*TASK TO COMPLETE*.
Take the material below and restate it word for word, stopping after the line in which "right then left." occurs.

*DATA*.

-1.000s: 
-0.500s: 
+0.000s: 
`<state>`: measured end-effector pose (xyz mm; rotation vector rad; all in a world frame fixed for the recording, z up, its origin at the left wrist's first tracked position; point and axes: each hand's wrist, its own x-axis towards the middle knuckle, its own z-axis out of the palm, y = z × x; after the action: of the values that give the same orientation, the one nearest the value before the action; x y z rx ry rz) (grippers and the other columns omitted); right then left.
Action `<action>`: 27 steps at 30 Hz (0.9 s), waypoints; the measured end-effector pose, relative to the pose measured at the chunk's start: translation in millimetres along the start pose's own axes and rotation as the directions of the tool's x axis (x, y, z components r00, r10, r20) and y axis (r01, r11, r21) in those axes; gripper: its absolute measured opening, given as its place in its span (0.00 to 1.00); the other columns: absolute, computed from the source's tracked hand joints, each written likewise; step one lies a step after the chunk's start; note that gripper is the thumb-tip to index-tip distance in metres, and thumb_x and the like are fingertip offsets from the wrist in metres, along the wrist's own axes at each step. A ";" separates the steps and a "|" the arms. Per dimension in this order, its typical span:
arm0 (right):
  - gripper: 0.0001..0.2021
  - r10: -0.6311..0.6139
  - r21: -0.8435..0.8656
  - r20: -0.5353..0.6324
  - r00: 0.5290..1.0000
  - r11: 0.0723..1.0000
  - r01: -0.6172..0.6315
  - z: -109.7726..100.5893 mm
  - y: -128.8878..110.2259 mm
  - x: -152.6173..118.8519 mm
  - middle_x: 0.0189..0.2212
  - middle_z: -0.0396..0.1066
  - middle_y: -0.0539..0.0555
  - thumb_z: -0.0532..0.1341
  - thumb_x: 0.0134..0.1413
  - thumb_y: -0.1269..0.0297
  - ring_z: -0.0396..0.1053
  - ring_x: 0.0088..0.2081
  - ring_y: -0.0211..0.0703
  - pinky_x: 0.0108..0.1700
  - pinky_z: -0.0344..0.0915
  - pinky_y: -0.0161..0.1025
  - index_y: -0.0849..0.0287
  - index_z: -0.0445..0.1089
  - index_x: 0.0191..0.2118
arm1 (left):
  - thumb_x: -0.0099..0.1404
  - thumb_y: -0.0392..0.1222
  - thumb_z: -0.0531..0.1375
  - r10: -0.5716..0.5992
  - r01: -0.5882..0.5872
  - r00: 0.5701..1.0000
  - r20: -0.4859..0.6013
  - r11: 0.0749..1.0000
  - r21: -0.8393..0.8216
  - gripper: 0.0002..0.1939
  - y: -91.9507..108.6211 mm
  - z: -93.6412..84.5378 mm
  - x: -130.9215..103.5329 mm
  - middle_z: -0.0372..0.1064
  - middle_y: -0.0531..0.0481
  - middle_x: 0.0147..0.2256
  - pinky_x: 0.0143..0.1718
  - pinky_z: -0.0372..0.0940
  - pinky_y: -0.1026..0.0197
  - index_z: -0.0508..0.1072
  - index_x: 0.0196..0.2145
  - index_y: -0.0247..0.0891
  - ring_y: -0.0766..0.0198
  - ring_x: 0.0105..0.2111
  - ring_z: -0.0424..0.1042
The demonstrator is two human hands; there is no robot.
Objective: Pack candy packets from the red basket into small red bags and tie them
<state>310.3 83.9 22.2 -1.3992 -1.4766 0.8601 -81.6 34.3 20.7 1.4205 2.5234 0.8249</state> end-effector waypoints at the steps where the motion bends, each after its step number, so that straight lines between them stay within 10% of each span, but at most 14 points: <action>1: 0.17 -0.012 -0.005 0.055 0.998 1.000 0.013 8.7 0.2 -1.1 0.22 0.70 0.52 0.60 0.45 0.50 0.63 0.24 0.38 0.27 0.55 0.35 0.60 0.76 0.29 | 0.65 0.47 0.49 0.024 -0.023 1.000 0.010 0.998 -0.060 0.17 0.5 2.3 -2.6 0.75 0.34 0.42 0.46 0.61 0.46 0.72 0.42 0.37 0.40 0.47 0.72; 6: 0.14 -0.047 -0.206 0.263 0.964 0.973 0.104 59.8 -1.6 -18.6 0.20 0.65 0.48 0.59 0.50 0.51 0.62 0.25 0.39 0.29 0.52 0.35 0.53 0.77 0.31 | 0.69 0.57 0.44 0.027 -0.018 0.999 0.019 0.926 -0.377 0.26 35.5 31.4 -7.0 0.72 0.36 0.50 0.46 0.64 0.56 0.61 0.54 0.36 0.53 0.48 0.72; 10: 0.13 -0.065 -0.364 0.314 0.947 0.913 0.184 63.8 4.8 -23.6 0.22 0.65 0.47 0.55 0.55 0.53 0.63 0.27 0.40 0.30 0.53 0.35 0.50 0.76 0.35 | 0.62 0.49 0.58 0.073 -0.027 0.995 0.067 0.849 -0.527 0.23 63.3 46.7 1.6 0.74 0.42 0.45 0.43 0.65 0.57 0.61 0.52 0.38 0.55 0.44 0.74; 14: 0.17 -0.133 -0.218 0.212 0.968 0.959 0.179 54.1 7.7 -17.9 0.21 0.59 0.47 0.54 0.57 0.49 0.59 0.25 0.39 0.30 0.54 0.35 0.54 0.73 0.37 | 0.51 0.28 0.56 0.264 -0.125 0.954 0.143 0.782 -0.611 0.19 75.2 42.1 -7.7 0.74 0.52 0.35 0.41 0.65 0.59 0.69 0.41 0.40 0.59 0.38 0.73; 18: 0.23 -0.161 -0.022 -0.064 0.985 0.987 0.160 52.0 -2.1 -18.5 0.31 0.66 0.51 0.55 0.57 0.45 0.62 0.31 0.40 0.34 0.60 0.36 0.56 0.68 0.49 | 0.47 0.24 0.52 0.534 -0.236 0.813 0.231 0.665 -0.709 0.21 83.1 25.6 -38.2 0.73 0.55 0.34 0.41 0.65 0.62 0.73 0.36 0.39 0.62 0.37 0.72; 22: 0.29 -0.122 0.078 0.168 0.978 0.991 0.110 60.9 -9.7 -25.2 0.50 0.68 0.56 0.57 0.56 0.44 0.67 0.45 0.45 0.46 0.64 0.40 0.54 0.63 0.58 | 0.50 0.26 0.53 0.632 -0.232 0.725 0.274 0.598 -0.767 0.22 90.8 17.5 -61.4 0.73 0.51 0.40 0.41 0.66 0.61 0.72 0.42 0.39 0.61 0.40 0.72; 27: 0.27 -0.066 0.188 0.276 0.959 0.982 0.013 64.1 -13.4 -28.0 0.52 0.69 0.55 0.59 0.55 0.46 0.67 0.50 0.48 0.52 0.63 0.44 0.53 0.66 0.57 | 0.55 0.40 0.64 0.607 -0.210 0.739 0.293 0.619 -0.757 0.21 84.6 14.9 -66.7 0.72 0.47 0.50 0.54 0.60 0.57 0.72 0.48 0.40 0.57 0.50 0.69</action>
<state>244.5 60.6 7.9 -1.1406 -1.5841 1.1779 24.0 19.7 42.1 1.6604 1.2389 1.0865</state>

*TASK ANSWER*.
-1.000s: 
-0.500s: 
+0.000s: 
`<state>`: measured end-effector pose (xyz mm; rotation vector rad; all in a world frame fixed for the recording, z up, its origin at the left wrist's first tracked position; point and axes: each hand's wrist, its own x-axis towards the middle knuckle, its own z-axis out of the palm, y = z × x; after the action: of the values that give the same orientation, the one nearest the value before the action; x y z rx ry rz) (grippers and the other columns omitted); right then left.

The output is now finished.